== Segment start ==

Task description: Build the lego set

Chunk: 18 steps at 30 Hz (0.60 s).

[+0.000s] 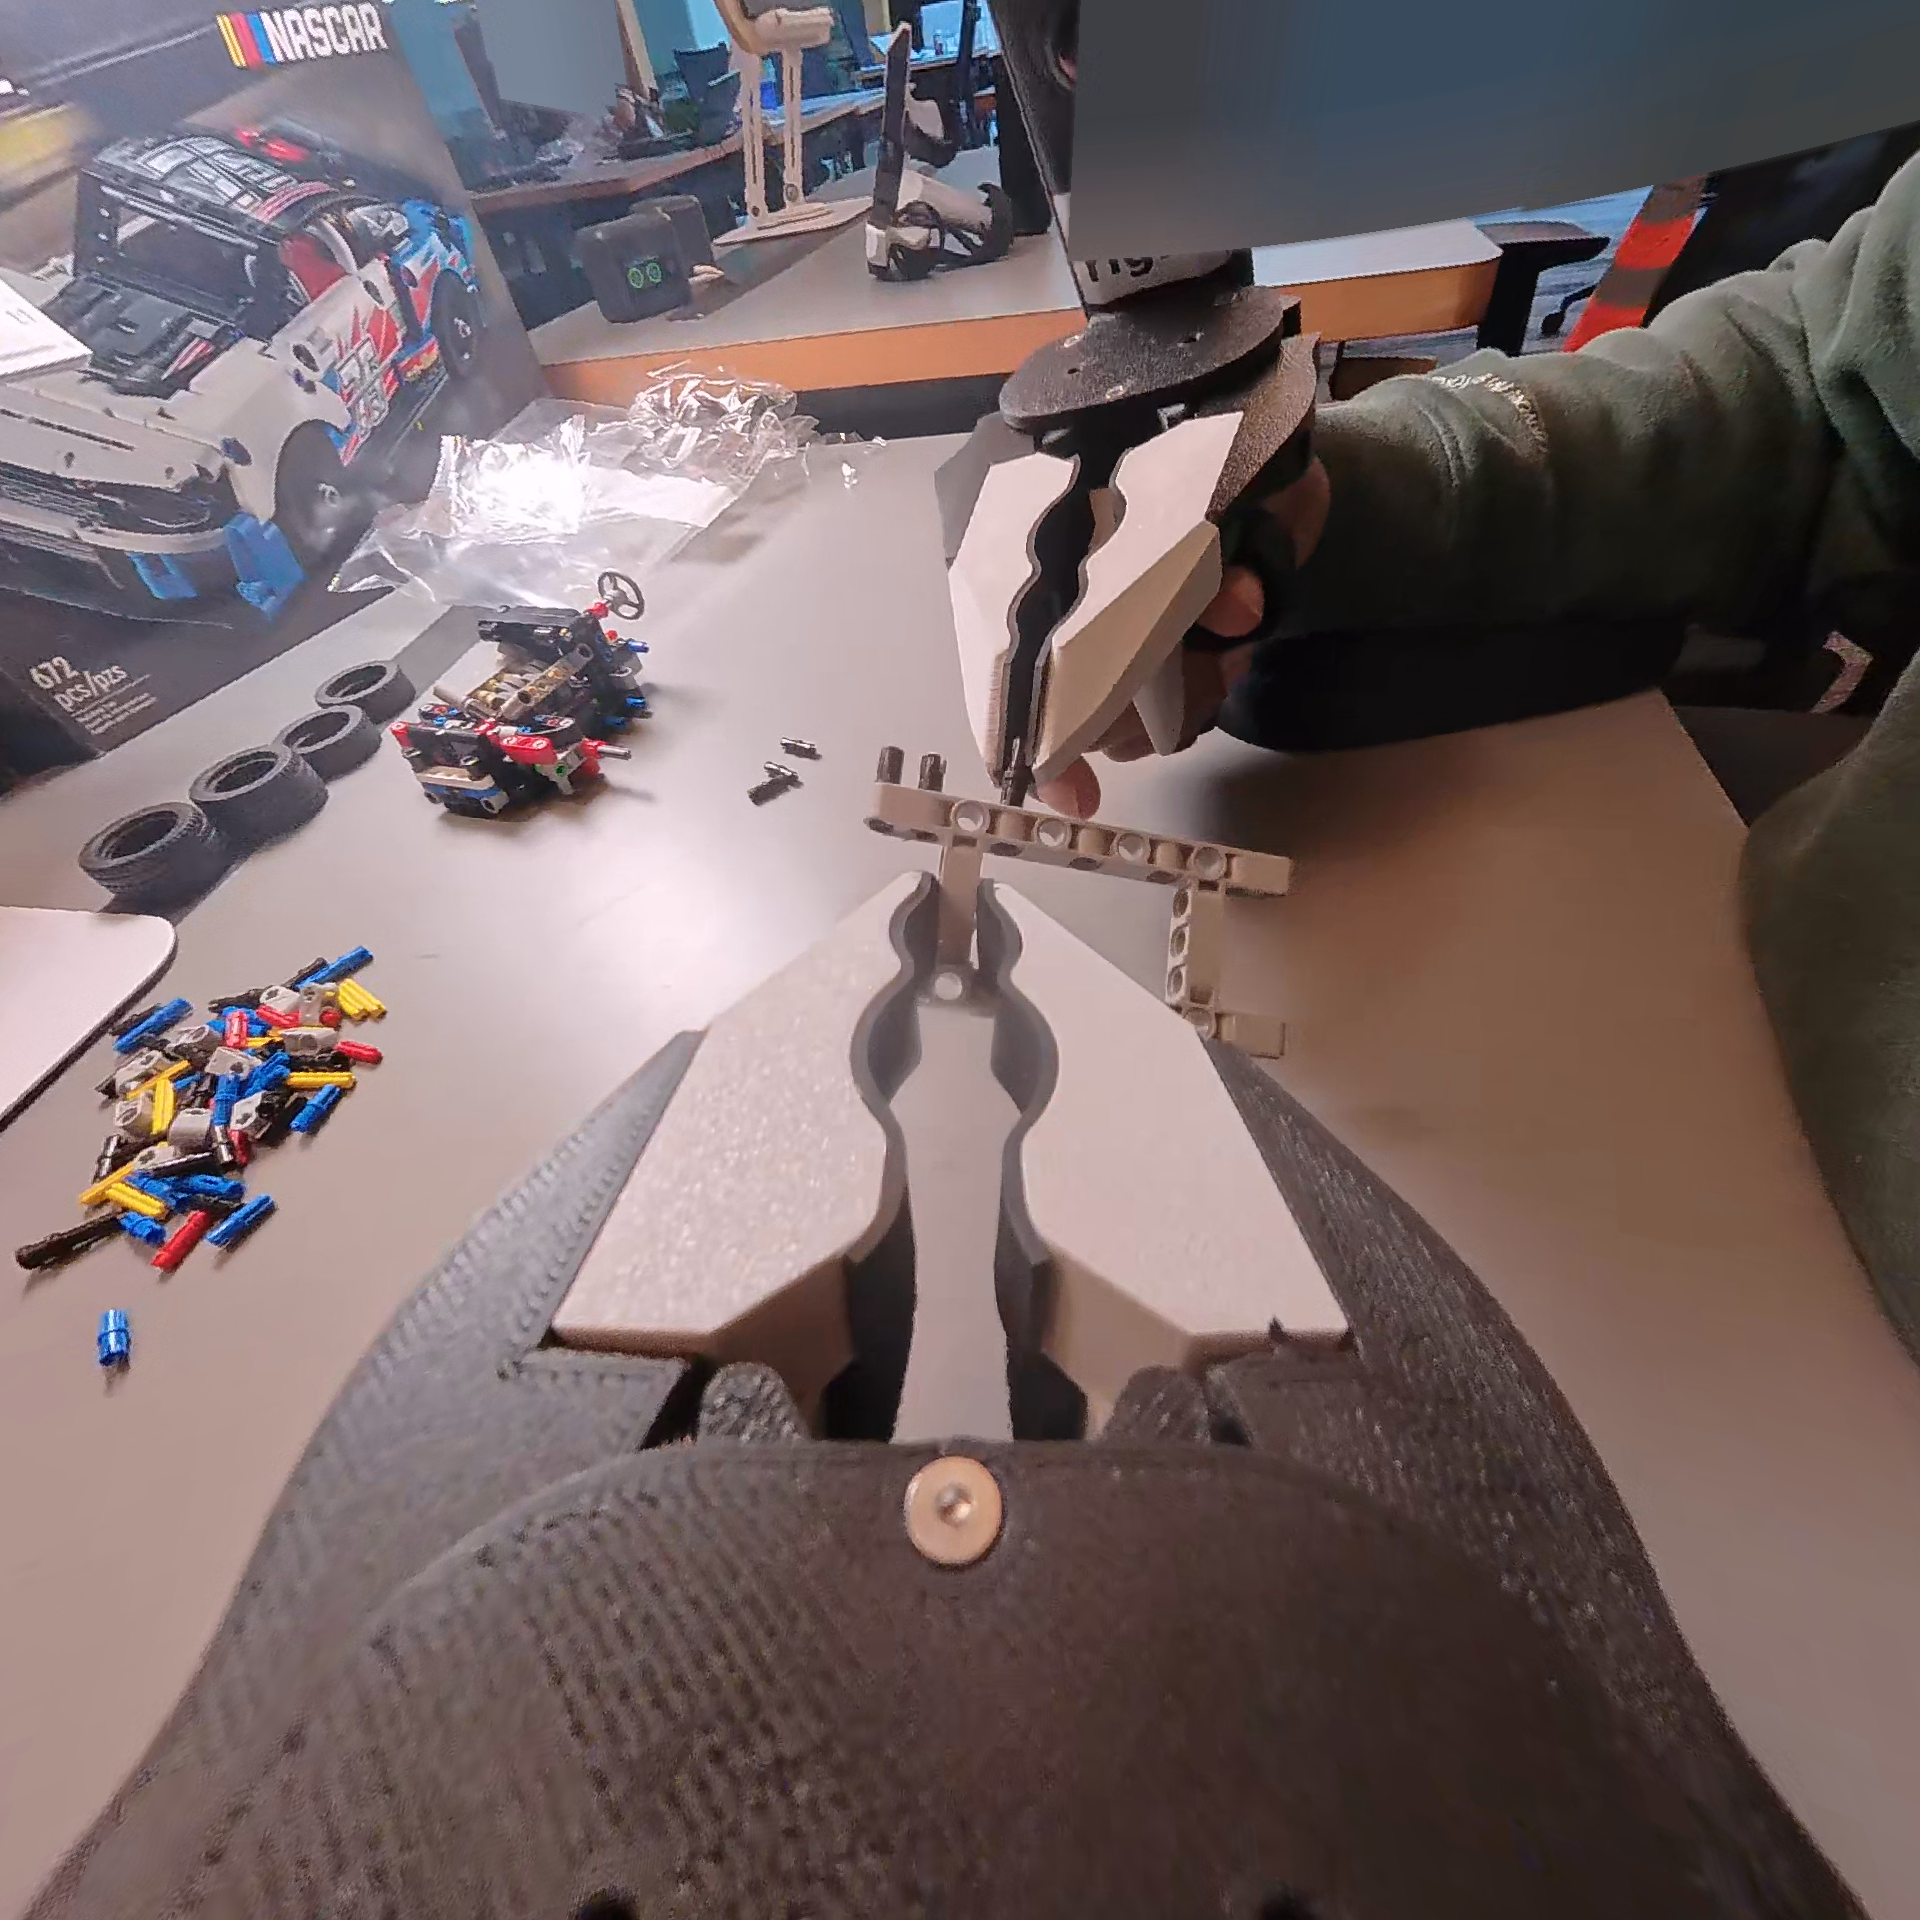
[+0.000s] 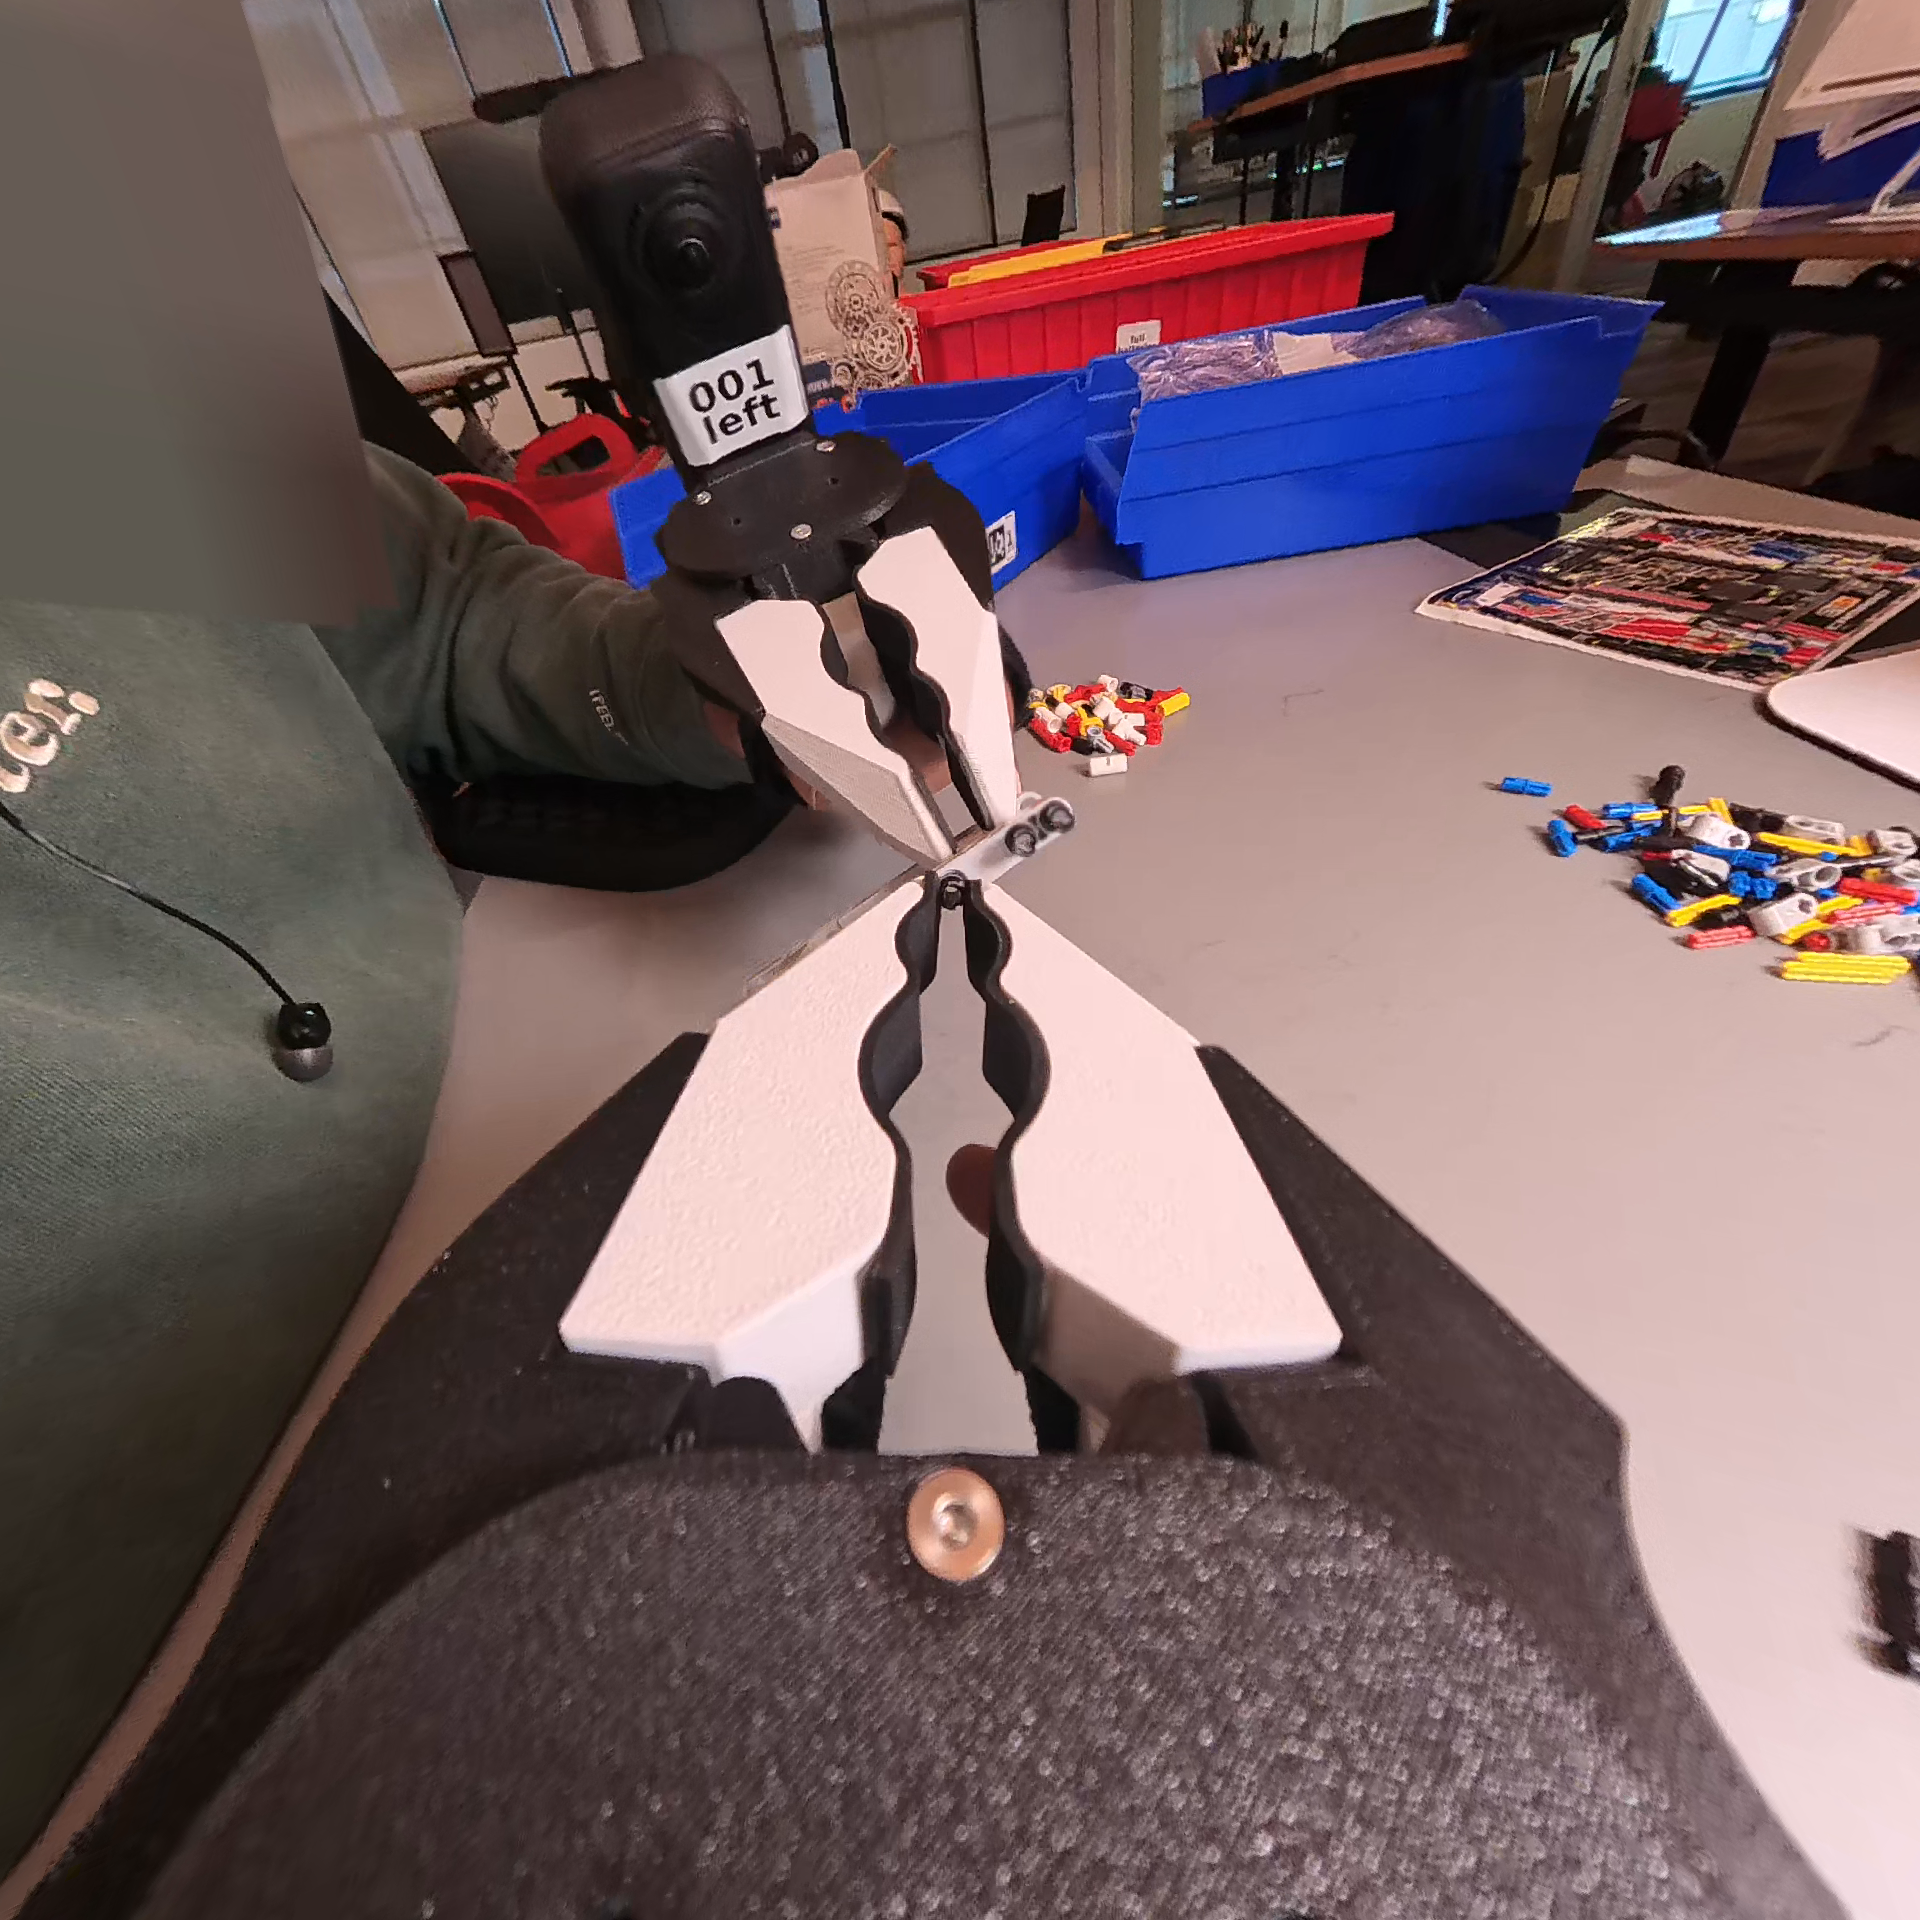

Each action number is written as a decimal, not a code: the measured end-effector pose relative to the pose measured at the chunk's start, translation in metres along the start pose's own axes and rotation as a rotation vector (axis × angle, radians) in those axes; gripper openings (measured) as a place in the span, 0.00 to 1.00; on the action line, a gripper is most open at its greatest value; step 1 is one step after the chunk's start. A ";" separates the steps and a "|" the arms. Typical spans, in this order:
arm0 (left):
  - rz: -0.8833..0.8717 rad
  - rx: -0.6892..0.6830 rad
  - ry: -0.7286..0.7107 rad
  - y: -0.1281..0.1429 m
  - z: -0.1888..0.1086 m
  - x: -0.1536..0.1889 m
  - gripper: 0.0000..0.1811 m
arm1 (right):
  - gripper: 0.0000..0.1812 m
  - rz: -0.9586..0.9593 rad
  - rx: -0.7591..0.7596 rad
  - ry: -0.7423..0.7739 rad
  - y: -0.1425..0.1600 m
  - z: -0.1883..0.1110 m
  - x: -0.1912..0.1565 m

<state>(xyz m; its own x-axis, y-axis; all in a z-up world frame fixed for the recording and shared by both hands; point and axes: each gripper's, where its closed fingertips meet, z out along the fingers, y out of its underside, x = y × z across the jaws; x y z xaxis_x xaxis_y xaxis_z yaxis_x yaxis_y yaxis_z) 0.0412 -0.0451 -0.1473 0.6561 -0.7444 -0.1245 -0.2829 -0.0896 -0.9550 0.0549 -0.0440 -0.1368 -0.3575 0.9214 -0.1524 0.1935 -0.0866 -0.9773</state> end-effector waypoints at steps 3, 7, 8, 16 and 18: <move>-0.028 0.005 -0.014 -0.001 0.000 -0.002 0.02 | 0.02 0.021 0.010 0.008 0.000 0.001 0.002; -0.025 -0.005 -0.016 0.001 0.001 -0.001 0.02 | 0.02 0.030 -0.014 0.010 0.006 0.006 0.000; -0.021 -0.009 -0.025 0.001 0.001 -0.002 0.02 | 0.02 0.027 -0.011 0.023 0.006 0.007 0.002; -0.037 -0.034 -0.030 0.007 0.002 -0.007 0.02 | 0.02 0.157 -0.037 0.026 0.014 0.011 0.007; -0.038 -0.050 -0.035 0.010 0.003 -0.009 0.02 | 0.02 0.173 -0.038 0.031 0.015 0.012 0.009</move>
<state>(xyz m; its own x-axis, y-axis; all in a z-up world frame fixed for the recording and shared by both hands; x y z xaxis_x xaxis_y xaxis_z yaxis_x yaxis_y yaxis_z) 0.0347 -0.0377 -0.1564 0.6910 -0.7161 -0.0989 -0.2913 -0.1506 -0.9447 0.0436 -0.0416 -0.1549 -0.2874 0.9053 -0.3128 0.2846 -0.2311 -0.9304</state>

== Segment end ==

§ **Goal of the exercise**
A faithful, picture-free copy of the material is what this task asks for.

§ **Final answer**
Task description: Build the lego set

Chunk: 18 steps at 30 Hz (0.60 s).

[+0.000s] 
[+0.000s] 

Each action number is written as a decimal, not a code: the measured end-effector pose relative to the pose measured at the chunk's start, translation in metres along the start pose's own axes and rotation as a rotation vector (axis × angle, radians) in those axes; gripper openings (measured) as a place in the span, 0.00 to 1.00; on the action line, a gripper is most open at its greatest value; step 1 is one step after the chunk's start. A ";" separates the steps and a "|" the arms. Typical spans, in this order:
arm0 (left):
  - rz: -0.8833..0.8717 rad
  - rx: -0.6892..0.6830 rad
  - ry: -0.7286..0.7107 rad
  - y: -0.1281..0.1429 m
  - z: -0.1888..0.1086 m
  - x: -0.1536..0.1889 m
  - gripper: 0.0000..0.1811 m
arm1 (right):
  - gripper: 0.0000..0.1812 m
  - rz: -0.9586..0.9593 rad
  - rx: -0.7591..0.7596 rad
  - ry: -0.7423..0.7739 rad
  - y: -0.1425..0.1600 m
  - z: -0.1883..0.1110 m
  - x: -0.1912..0.1565 m

<state>(xyz m; its own x-axis, y-axis; all in a z-up world frame fixed for the recording and shared by both hands; point and axes: each gripper's, where its closed fingertips meet, z out along the fingers, y out of its underside, x = y × z across the jaws; x y z xaxis_x xaxis_y xaxis_z yaxis_x yaxis_y yaxis_z) 0.0412 -0.0451 -0.1473 0.6561 -0.7444 -0.1245 -0.2829 -0.0896 -0.9550 0.0549 -0.0440 -0.1368 -0.3575 0.9214 -0.1524 0.1935 -0.0866 -0.9773</state> end-effector waypoints at steps 3, 7, 8, 16 and 18: <move>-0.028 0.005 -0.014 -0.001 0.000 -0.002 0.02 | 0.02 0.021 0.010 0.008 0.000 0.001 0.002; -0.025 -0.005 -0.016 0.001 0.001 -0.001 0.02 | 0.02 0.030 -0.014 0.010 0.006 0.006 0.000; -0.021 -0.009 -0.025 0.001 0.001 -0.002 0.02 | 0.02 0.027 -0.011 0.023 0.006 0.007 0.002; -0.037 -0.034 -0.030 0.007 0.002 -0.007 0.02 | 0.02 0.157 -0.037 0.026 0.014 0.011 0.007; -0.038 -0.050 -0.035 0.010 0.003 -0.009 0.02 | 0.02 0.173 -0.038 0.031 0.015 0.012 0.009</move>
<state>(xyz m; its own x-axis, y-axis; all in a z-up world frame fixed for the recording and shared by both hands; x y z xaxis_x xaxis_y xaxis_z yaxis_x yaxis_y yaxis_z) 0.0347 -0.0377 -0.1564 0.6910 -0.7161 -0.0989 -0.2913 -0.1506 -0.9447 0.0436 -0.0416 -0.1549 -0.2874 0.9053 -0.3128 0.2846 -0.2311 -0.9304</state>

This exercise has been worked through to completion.